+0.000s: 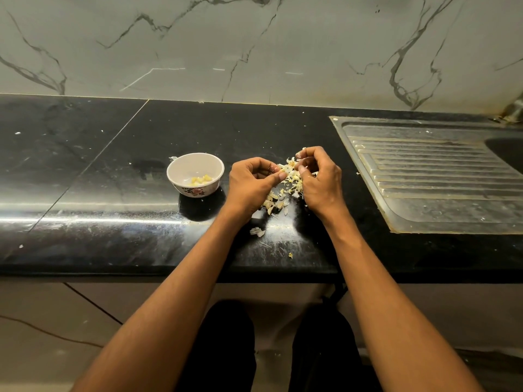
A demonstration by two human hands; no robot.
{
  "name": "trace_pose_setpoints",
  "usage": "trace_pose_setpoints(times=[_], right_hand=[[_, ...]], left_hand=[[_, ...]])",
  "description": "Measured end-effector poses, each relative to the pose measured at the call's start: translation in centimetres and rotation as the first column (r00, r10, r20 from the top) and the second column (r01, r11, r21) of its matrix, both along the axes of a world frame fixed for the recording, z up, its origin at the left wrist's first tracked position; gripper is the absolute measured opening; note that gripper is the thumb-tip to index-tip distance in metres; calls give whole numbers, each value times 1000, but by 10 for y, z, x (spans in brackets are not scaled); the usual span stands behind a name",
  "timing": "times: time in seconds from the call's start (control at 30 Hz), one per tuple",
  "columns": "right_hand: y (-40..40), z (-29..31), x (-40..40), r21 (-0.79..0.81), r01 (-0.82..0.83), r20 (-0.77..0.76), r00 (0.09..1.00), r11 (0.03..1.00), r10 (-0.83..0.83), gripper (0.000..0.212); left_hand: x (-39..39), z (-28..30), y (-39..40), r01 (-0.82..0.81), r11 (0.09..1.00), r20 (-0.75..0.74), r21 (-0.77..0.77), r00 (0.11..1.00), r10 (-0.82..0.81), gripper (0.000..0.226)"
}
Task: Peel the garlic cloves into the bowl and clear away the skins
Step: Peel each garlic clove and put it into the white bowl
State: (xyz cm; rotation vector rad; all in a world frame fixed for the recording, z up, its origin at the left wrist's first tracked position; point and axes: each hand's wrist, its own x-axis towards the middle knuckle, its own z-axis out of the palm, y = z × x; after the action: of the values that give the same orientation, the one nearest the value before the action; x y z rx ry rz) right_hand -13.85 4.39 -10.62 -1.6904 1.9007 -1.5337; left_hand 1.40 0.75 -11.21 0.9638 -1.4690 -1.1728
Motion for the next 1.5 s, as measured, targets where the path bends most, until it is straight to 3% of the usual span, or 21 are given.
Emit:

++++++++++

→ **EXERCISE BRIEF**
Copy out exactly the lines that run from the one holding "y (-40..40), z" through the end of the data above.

→ **PROBLEM SOLUTION**
  "columns": "right_hand: y (-40..40), z (-29..31), x (-40..40), r21 (-0.79..0.81), r01 (-0.82..0.83), r20 (-0.77..0.76), r00 (0.09..1.00), r11 (0.03..1.00), r10 (-0.83..0.83), gripper (0.000..0.212); left_hand: x (-39..39), z (-28..30), y (-39..40), r01 (-0.82..0.81), r11 (0.09..1.00), r20 (-0.75..0.74), r21 (-0.77..0.77), r00 (0.11..1.00), r10 (-0.82..0.81), gripper (0.000..0.226)"
}
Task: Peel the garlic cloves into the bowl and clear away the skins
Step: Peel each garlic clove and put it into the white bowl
State: (xyz cm; rotation vector rad; all in a world frame fixed for the recording, z up, its origin at the left wrist's first tracked position; point and axes: each hand's wrist, its own x-axis towards the middle knuckle, its own z-axis out of the palm, y = z × x; after the action: of the values that give the same orientation, the one nearest the value before the action; x y z rx ry rz) right_hand -13.85 4.39 -10.62 -1.6904 1.9007 -1.5337; left_hand 1.40 0.75 -11.21 0.9638 -1.4690 -1.1728
Motion for the next 1.5 s, as measured, targets where the path bends most, until it is straight to 3% of the usual span, or 21 are given.
Emit:

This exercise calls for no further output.